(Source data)
● ● ● ● ●
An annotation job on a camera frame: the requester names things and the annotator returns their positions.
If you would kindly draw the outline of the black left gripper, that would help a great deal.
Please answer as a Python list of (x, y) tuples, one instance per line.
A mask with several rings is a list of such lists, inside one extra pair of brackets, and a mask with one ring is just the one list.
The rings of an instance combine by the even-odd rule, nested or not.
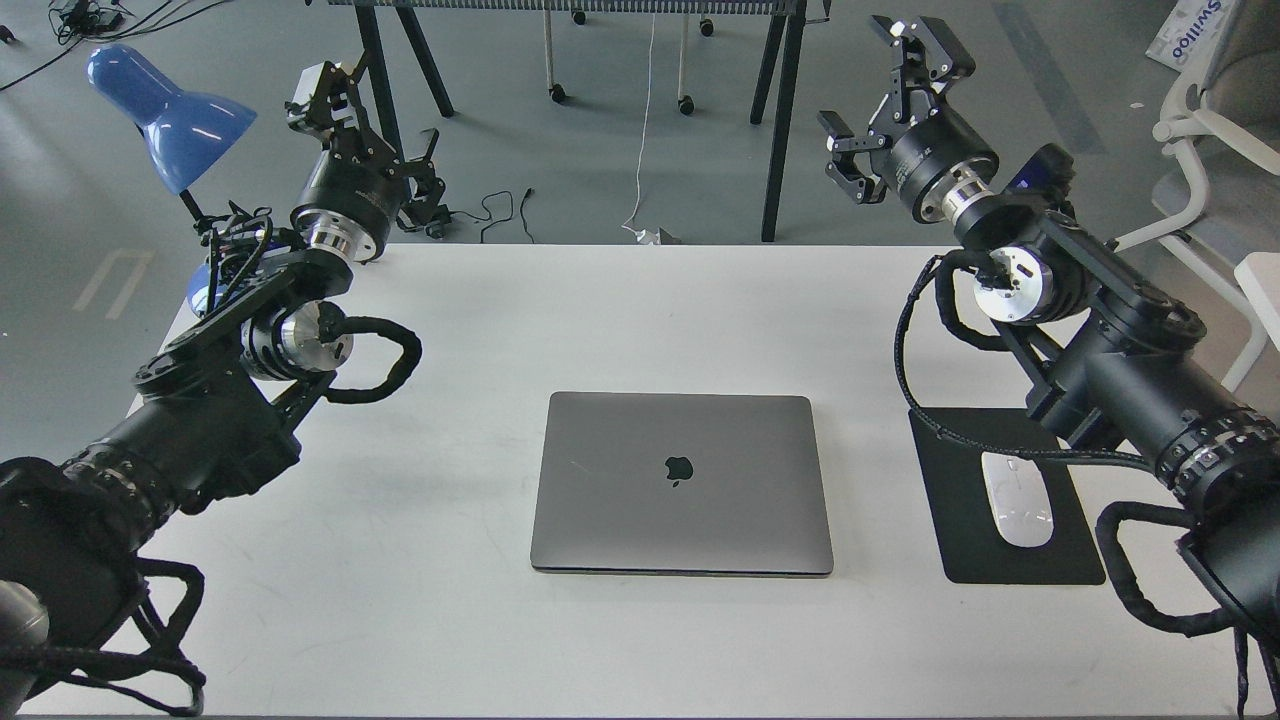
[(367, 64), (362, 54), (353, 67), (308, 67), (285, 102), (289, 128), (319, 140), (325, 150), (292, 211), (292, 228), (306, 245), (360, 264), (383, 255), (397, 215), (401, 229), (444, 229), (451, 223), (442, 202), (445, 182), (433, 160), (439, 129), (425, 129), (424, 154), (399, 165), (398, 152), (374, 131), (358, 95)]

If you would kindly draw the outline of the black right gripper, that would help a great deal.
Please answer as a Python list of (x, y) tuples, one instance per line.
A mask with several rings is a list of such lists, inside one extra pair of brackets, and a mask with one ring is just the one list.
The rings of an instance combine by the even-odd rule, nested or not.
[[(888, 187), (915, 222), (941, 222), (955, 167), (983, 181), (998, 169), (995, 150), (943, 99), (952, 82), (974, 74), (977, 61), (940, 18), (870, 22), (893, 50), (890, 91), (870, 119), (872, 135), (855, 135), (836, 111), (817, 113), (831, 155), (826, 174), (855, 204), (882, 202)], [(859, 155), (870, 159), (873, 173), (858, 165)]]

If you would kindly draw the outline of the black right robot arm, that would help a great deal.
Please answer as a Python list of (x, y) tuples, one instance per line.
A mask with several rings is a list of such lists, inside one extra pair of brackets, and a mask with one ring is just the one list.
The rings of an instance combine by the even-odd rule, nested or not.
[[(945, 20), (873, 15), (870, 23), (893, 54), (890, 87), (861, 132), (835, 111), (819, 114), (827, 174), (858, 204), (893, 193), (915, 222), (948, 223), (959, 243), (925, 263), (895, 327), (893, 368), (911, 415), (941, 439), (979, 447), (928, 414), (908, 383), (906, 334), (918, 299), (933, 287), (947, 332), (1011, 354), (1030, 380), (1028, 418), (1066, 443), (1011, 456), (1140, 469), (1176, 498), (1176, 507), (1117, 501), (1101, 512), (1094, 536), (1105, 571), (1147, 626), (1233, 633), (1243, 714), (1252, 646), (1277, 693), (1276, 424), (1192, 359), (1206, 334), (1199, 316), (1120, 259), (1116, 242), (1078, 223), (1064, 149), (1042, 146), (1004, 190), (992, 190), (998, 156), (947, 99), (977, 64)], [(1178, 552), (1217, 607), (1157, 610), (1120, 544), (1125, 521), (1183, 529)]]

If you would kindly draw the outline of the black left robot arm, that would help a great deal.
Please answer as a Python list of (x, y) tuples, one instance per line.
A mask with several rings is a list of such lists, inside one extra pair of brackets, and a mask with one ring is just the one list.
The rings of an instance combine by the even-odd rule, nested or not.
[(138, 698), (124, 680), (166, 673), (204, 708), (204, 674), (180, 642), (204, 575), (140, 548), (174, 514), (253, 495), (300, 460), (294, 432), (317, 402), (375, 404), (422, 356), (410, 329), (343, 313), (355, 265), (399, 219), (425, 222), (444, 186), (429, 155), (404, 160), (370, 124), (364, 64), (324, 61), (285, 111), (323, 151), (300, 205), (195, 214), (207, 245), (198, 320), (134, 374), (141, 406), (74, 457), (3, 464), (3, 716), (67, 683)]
● ● ● ● ●
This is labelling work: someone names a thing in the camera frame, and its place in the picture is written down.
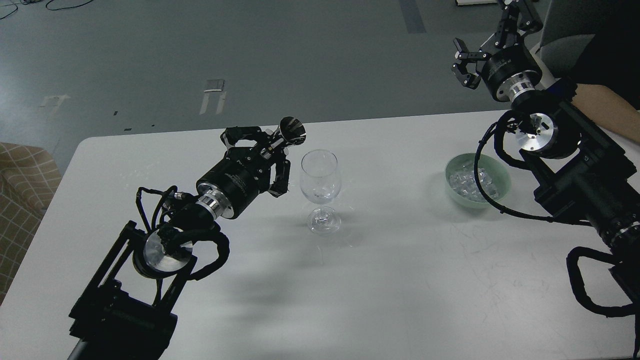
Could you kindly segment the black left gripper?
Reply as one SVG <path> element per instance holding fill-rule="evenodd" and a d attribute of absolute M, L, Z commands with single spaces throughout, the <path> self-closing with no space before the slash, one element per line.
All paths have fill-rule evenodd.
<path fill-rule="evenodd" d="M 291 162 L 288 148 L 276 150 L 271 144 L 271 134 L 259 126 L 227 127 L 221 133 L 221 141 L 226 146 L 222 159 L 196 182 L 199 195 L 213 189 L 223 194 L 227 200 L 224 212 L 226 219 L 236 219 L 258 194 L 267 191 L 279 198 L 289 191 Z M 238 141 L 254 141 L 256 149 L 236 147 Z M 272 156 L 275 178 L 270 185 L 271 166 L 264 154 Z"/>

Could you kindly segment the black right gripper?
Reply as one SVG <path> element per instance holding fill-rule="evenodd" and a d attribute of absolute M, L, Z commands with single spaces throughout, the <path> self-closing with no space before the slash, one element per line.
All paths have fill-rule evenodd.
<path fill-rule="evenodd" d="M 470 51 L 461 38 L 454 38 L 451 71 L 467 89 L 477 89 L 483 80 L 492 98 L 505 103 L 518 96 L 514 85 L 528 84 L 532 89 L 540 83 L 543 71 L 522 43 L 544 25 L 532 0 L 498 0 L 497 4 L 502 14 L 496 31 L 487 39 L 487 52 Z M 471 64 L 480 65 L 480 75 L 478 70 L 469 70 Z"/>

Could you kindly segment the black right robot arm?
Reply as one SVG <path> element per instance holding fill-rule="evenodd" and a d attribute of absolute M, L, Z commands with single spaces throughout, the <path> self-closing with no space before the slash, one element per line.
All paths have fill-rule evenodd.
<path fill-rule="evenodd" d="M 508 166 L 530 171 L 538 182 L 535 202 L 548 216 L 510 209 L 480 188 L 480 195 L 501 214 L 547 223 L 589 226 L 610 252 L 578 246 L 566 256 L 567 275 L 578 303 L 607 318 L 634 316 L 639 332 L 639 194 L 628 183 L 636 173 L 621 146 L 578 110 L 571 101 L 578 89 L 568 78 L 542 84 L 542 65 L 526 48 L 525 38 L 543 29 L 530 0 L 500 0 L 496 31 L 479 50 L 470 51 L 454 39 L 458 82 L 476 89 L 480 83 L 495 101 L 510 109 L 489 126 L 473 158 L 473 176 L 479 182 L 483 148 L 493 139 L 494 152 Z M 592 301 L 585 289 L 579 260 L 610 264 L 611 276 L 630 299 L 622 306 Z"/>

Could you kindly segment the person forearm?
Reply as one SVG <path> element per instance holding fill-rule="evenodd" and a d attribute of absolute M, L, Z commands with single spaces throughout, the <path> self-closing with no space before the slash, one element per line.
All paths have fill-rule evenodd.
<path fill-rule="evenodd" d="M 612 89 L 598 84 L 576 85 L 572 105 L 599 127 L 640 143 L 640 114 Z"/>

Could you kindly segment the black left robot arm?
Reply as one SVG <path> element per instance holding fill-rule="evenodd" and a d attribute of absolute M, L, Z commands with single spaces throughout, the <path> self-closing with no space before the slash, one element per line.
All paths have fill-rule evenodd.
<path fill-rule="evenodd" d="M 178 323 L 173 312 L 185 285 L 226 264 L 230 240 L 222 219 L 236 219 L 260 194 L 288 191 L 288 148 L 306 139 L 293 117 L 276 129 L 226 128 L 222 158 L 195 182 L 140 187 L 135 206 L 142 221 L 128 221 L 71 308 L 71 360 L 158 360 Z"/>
● ● ● ● ●
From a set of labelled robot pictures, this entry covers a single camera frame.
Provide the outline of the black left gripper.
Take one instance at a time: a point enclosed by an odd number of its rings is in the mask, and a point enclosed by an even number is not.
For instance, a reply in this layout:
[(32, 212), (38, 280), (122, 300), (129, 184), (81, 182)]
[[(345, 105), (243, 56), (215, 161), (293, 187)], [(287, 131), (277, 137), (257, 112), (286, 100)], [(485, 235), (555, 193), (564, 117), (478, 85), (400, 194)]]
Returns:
● ● ● ● ●
§ EXERCISE BRIEF
All lines in the preceding records that hold the word "left" need to be copied.

§ RESPONSE AREA
If you would kindly draw the outline of the black left gripper, that would help a great deal.
If you would kindly draw the outline of the black left robot arm, that would help a great deal.
Could you kindly segment the black left gripper?
Could you kindly segment the black left robot arm?
Provide the outline of the black left gripper.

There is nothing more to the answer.